▶ [WORK INSTRUCTION]: For the data below, restate word for word only the lines from the line containing "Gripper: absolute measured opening" through the line containing "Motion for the", both ends included.

▶ [STORED DATA]:
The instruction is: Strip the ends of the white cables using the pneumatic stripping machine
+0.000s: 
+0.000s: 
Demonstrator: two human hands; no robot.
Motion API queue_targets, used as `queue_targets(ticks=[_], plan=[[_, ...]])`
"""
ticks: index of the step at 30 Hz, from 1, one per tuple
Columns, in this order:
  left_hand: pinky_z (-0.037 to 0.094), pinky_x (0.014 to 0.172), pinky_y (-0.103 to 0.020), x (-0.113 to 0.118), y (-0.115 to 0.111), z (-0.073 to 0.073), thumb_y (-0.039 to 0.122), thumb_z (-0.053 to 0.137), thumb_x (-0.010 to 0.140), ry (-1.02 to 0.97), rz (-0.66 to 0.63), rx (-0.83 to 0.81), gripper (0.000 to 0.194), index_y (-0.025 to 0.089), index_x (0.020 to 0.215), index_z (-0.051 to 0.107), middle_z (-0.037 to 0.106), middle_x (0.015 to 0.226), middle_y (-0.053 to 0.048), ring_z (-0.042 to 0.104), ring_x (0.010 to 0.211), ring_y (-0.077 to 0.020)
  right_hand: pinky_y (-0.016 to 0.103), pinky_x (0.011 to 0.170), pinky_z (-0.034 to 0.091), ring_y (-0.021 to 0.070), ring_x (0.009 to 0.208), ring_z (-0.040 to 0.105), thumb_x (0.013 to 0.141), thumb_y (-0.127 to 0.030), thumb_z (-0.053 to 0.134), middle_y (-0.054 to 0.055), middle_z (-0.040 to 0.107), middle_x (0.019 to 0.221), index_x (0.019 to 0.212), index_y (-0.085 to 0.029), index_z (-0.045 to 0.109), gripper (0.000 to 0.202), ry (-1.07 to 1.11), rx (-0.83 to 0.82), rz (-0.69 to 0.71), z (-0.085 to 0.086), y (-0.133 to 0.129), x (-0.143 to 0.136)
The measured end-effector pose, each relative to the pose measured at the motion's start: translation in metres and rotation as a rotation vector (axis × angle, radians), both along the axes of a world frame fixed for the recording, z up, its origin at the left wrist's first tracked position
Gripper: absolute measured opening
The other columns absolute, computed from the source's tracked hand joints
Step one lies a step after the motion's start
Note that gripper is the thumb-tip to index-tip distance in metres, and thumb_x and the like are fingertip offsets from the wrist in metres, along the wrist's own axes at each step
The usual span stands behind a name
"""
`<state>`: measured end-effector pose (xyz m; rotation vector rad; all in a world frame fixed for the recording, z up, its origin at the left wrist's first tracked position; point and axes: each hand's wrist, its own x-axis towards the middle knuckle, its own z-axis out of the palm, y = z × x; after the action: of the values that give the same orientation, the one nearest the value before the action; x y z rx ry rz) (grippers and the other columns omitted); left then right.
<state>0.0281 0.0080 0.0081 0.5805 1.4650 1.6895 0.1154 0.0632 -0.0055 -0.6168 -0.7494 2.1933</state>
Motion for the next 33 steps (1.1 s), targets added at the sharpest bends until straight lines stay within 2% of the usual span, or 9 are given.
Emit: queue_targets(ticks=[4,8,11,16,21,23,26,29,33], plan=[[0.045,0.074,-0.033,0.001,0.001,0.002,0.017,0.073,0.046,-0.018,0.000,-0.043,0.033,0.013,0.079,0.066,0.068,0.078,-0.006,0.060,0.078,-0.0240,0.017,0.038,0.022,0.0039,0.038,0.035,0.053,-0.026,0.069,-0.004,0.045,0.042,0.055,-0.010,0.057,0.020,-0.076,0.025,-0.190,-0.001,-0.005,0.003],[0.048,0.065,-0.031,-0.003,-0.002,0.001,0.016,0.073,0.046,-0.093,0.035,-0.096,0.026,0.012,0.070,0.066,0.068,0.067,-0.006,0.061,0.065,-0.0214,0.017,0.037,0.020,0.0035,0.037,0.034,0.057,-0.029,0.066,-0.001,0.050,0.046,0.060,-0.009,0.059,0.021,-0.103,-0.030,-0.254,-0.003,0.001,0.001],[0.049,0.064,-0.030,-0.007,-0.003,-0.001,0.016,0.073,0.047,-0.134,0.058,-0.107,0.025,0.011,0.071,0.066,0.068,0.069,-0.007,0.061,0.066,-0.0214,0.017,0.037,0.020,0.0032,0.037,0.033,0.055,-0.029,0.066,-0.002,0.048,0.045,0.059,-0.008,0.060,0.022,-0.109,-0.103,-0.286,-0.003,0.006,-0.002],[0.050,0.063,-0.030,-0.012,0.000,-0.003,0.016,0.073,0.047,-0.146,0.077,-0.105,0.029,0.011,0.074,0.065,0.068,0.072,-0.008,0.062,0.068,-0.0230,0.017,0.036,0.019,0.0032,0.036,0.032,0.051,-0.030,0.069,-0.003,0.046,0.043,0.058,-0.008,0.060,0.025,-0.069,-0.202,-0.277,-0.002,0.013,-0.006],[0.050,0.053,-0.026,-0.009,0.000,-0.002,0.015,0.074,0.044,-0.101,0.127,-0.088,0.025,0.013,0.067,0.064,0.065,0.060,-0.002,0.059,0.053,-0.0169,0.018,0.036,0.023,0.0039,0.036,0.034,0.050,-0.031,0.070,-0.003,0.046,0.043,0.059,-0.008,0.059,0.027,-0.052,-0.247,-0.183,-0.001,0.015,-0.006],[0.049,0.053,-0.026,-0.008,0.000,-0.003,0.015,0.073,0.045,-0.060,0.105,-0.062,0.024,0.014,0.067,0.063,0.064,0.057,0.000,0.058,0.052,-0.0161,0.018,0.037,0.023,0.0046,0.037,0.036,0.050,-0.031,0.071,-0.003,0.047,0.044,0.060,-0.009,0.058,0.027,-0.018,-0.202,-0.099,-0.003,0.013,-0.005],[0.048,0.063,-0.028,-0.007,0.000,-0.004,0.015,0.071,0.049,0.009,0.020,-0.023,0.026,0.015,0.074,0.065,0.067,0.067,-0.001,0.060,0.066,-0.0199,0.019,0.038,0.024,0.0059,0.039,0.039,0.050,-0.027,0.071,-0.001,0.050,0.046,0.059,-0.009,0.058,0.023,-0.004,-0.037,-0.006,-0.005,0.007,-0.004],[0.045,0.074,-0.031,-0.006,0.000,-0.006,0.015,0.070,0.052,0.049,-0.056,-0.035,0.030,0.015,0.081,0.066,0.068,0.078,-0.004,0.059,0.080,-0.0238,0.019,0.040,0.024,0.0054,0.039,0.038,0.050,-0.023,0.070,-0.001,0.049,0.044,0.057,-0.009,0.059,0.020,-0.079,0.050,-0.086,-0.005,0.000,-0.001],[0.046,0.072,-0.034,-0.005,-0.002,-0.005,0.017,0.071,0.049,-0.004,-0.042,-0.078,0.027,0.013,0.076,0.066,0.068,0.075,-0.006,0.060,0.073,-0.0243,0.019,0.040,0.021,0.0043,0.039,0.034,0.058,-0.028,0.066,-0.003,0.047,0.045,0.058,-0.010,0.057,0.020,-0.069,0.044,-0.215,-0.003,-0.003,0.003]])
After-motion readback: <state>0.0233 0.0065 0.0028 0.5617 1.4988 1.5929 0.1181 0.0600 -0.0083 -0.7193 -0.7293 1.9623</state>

▶ [ANSWER TO THIS EXERCISE]:
Gripper: absolute measured opening
The other columns absolute, computed from the source's tracked hand joints
Step one lies a step after the motion's start
Note that gripper is the thumb-tip to index-tip distance in metres, and thumb_x and the like are fingertip offsets from the wrist in metres, along the wrist's own axes at each step
The usual span stands behind a name
"""
`<state>`: measured end-effector pose (xyz m; rotation vector rad; all in a world frame fixed for the recording, z up, its origin at the left wrist's first tracked position; point and axes: each hand's wrist, its own x-axis towards the middle knuckle, its own z-axis out of the palm, y = z × x; after the action: of the values that give the same orientation, the one nearest the value before the action; x y z rx ry rz) (grippers and the other columns omitted); left then right.
<state>0.0281 0.0080 0.0081 0.5805 1.4650 1.6895 0.1154 0.0632 -0.0055 -0.6168 -0.7494 2.1933</state>
Motion for the next 33 steps (1.1 s), targets added at the sharpest bends until straight lines stay within 2% of the usual span, or 9 are given.

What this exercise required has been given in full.